Although she predominantly considers herself a businesswoman, Whittemore believes she can be of value to the school board by offering different ideas and skills that she gained throughout her real estate career. She said her business expertise, negotiation skills and policy comprehension are all factors that set her apart.
“That’s the purpose of a board – having five different people bringing different ideas, different experiences,” Whittemore said. “If we had five that were all school teachers or if we had five that were all business people, you know it doesn’t give the right mix-up.”
Where they stand on…
Issues facing District 2 in 2017
Whittemore said school grades and teacher turnover rates are her biggest concern for her district. She believes that school grades are too low and need to improve. On the other hand, she finds the district’s teacher turnover rate to be too high. Whittemore wants to lower the rate by strengthening teacher morale to ensure District 2 does not lose good teachers to other districts.
Peronto said the biggest issue District 2 faces is not the students or teachers fault, but instead lies in the hands of those in charge.
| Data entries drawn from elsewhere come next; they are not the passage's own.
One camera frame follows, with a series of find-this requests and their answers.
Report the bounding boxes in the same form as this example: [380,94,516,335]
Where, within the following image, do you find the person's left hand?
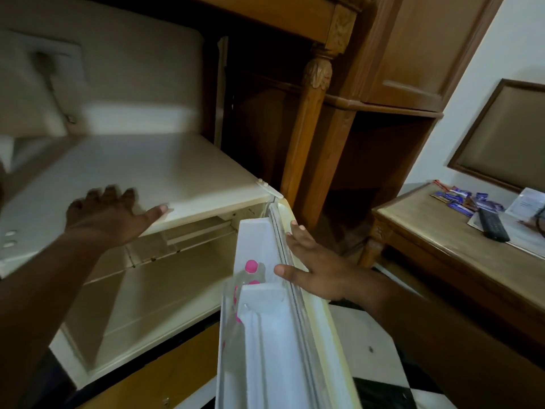
[65,185,170,249]

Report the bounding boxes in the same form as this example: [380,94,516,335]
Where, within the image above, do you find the person's right hand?
[273,221,372,304]

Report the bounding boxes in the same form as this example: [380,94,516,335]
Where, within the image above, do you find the white fridge door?
[215,199,363,409]

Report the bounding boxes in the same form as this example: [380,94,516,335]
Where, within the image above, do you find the person's left forearm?
[0,234,128,409]

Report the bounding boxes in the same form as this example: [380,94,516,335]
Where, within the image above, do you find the person's right forearm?
[347,268,545,409]

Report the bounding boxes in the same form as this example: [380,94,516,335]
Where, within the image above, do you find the clear bottle with pink cap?
[232,260,267,333]

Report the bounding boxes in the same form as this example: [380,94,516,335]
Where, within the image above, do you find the white mini fridge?
[0,132,284,389]

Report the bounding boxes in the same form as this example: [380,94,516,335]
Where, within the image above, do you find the yellow wooden panel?
[79,323,221,409]

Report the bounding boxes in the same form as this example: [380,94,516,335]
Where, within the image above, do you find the wooden desk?
[358,181,545,352]

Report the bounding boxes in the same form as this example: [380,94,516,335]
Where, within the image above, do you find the pile of blue sachets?
[430,180,506,218]

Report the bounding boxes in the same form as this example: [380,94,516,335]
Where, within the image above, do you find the carved wooden cabinet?
[187,0,507,257]

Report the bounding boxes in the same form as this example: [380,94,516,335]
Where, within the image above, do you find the black remote control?
[477,207,511,243]

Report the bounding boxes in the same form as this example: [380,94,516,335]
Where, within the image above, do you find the white printed card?
[504,187,545,222]

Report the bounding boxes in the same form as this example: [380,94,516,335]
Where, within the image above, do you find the white wall socket plate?
[0,30,89,139]

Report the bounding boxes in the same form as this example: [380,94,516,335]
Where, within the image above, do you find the dark plug with cable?
[33,51,78,125]

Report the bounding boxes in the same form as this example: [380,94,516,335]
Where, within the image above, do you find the wood framed wall board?
[447,78,545,195]

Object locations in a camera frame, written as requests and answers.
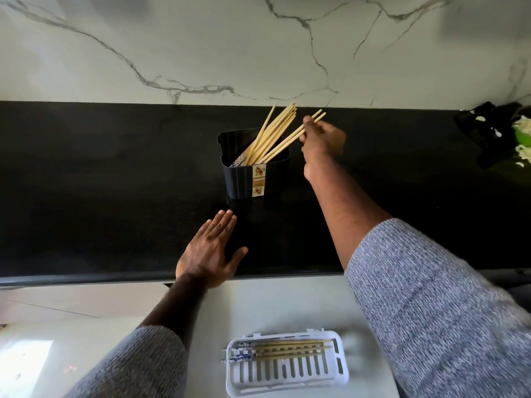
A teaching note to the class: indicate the person's left hand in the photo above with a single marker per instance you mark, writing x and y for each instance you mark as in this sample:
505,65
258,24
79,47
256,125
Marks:
203,259

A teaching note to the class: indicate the person's right hand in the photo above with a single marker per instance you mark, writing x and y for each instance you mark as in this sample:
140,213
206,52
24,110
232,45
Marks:
323,142

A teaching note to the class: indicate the person's left thumb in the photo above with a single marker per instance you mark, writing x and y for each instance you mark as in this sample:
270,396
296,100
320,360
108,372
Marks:
237,260

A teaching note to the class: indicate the person's left middle finger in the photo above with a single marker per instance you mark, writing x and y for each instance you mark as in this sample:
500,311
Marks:
220,227

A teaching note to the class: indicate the person's right thumb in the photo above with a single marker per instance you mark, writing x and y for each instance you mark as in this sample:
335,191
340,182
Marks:
303,137

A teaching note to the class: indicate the person's left little finger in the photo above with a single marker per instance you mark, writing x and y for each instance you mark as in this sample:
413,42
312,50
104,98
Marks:
199,236

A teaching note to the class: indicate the plain wooden chopstick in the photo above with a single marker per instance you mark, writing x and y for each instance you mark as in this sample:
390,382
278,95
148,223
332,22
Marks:
293,139
290,135

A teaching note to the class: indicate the person's right forearm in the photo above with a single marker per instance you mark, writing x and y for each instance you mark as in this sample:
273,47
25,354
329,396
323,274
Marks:
344,215

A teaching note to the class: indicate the person's left forearm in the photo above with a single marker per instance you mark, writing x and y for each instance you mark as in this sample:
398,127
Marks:
176,310

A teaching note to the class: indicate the bundle of wooden chopsticks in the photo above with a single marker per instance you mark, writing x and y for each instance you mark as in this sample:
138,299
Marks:
269,132

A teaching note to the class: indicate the black ribbed chopstick holder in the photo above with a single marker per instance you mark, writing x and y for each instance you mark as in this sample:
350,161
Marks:
240,180

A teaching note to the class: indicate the blue patterned chopstick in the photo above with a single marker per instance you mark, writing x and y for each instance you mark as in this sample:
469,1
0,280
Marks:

“The biggest issue is the rules and regulations that are put down by the people that are not teachers and are not in the department of education,” he said.
After years as a teacher, he believes students are not able to develop their thought processes properly because they are expected to do work that is more advanced than they are capable of.
Graduation rates and standardized testing
Both Whittemore and Peronto agree graduation rates need to increase. Whittemore also said standardized test scores need to improve.
Peronto said the issue with standardized test scores is the way they are graded.
“They change the parameters of them [standardized test scores] every single year, and they are never comparing apples to apples,” he said. “It is totally ridiculous and bogus.”
When it comes to Common Core, both candidates said they believe there are better ways to teach students.
Whittemore said she finds Common Core to be an unnatural way of teaching because she has seen children struggle with the standard, including her own kids and other children in her family.
“I would like to see a lot of the people that have made that [Common Core] existent do it themselves,” she said.
Peronto said the Common Core is simply the next big thing (like the FCAT) and is confident the Florida School Boards Association will likely change it in the next year or two. He also considers standardized testing to be absurd and merely a moneymaker for those in charge of it.
Where they get ideas for education policy
Whittemore said she simply uses her past life experiences with her children and business to help her decide on different education policies.
“I don’t mean this in a demeaning way, but honestly most of it is common sense,” Whittemore said. “I know education and business are two different things, but sometimes you have to run education like a business – work smarter, not harder.”
While Peronto said he gets his ideas from directly working in the education system, he said he also talks to his past students; some are now superintendents and lead administrators in different counties throughout the state.